_TASK DIRECTIONS_
Retype the data below without altering anything.
MATERIAL PROVIDED Block Start
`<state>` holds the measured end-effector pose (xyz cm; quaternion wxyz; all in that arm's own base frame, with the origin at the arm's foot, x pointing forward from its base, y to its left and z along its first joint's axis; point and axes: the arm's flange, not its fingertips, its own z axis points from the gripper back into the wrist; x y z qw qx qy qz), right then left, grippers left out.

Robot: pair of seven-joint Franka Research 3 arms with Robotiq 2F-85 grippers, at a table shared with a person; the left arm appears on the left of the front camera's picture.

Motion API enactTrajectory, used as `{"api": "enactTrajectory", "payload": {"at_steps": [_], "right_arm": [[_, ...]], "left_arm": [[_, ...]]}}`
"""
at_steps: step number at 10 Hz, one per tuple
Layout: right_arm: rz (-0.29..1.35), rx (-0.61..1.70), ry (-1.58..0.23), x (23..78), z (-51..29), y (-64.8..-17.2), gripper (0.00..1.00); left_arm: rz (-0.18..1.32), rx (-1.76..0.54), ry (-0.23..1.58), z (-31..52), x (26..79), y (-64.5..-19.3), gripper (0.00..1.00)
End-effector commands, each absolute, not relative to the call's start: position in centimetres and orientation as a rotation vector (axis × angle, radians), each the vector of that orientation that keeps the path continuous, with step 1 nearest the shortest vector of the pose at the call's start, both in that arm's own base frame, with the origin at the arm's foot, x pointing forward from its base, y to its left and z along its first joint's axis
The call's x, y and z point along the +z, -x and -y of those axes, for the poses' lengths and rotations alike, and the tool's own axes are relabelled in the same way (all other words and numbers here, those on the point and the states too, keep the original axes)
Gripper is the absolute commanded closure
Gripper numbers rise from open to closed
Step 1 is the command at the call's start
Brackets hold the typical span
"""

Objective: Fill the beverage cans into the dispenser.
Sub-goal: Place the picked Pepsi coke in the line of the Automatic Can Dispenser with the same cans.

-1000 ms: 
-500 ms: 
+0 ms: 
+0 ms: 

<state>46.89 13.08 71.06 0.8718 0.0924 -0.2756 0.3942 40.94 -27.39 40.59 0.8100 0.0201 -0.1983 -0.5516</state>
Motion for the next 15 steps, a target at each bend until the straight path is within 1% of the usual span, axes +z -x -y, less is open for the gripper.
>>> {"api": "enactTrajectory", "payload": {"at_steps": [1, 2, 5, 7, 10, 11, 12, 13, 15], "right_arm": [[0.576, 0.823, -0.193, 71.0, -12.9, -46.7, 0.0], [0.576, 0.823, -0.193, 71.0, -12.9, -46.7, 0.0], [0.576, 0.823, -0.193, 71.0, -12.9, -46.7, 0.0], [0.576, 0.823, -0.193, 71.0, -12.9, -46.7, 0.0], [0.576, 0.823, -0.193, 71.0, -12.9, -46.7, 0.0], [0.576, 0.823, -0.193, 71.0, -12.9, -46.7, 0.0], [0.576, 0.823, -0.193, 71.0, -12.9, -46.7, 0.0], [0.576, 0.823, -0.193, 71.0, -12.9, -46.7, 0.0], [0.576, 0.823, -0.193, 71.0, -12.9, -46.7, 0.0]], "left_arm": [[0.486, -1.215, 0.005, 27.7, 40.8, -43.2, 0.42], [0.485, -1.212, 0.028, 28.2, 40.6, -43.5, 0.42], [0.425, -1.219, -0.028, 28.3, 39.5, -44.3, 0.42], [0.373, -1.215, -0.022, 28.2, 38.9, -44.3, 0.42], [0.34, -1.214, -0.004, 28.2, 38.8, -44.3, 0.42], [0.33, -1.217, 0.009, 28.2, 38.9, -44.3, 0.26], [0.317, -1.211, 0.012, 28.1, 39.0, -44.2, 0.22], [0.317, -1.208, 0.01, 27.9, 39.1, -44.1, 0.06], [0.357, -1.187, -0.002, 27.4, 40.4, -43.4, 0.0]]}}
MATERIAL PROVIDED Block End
_EXERCISE ANSWER_
`<state>` holds the measured end-effector pose (xyz cm; quaternion wxyz; all in that arm's own base frame, with the origin at the arm's foot, x pointing forward from its base, y to its left and z along its first joint's axis; point and axes: the arm's flange, not its fingertips, its own z axis points from the gripper back into the wrist; x y z qw qx qy qz), right then left, grippers left out.

Robot: pair of seven-joint Franka Research 3 arms with Robotiq 2F-85 grippers, at a table shared with a person; the left arm appears on the left of the front camera's picture.

Motion API enactTrajectory, used as `{"api": "enactTrajectory", "payload": {"at_steps": [_], "right_arm": [[_, ...]], "left_arm": [[_, ...]]}}`
"""
at_steps: step number at 10 Hz, one per tuple
Layout: right_arm: rz (-0.29..1.35), rx (-0.61..1.70), ry (-1.58..0.23), x (23..78), z (-51..29), y (-64.8..-17.2), gripper (0.00..1.00); left_arm: rz (-0.18..1.32), rx (-1.76..0.54), ry (-0.23..1.58), z (-31..52), x (26..79), y (-64.5..-19.3), gripper (0.00..1.00)
End-effector commands, each absolute, not relative to the call's start: position in centimetres and orientation as a rotation vector (axis × angle, radians), each the vector of that orientation that keeps the path continuous, with step 1 nearest the shortest vector of the pose at the call's start, both in that arm's own base frame, with the origin at the arm's foot, x pointing forward from its base, y to its left and z along its first joint's axis
The call's x, y and z point along the +z, -x and -y of those axes, for the poses' lengths and rotations alike, and the tool's own axes are relabelled in the same way (all other words and numbers here, those on the point and the states too, keep the original axes)
Gripper is the absolute commanded closure
Gripper numbers rise from open to closed
Step 1 is the command at the call's start
Brackets hold the typical span
"""

Objective: Fill the beverage cans into the dispenser.
Sub-goal: Place the picked Pepsi coke in the line of the Automatic Can Dispenser with the same cans.

-1000 ms: 
-500 ms: 
+0 ms: 
+0 ms: 

<state>46.89 13.08 71.06 0.8718 0.0924 -0.2756 0.3942 40.94 -27.39 40.59 0.8100 0.0201 -0.1983 -0.5516</state>
Motion for the next 15 steps, a target at each bend until the straight path is within 1% of the usual span, axes +z -x -y, less is open for the gripper.
>>> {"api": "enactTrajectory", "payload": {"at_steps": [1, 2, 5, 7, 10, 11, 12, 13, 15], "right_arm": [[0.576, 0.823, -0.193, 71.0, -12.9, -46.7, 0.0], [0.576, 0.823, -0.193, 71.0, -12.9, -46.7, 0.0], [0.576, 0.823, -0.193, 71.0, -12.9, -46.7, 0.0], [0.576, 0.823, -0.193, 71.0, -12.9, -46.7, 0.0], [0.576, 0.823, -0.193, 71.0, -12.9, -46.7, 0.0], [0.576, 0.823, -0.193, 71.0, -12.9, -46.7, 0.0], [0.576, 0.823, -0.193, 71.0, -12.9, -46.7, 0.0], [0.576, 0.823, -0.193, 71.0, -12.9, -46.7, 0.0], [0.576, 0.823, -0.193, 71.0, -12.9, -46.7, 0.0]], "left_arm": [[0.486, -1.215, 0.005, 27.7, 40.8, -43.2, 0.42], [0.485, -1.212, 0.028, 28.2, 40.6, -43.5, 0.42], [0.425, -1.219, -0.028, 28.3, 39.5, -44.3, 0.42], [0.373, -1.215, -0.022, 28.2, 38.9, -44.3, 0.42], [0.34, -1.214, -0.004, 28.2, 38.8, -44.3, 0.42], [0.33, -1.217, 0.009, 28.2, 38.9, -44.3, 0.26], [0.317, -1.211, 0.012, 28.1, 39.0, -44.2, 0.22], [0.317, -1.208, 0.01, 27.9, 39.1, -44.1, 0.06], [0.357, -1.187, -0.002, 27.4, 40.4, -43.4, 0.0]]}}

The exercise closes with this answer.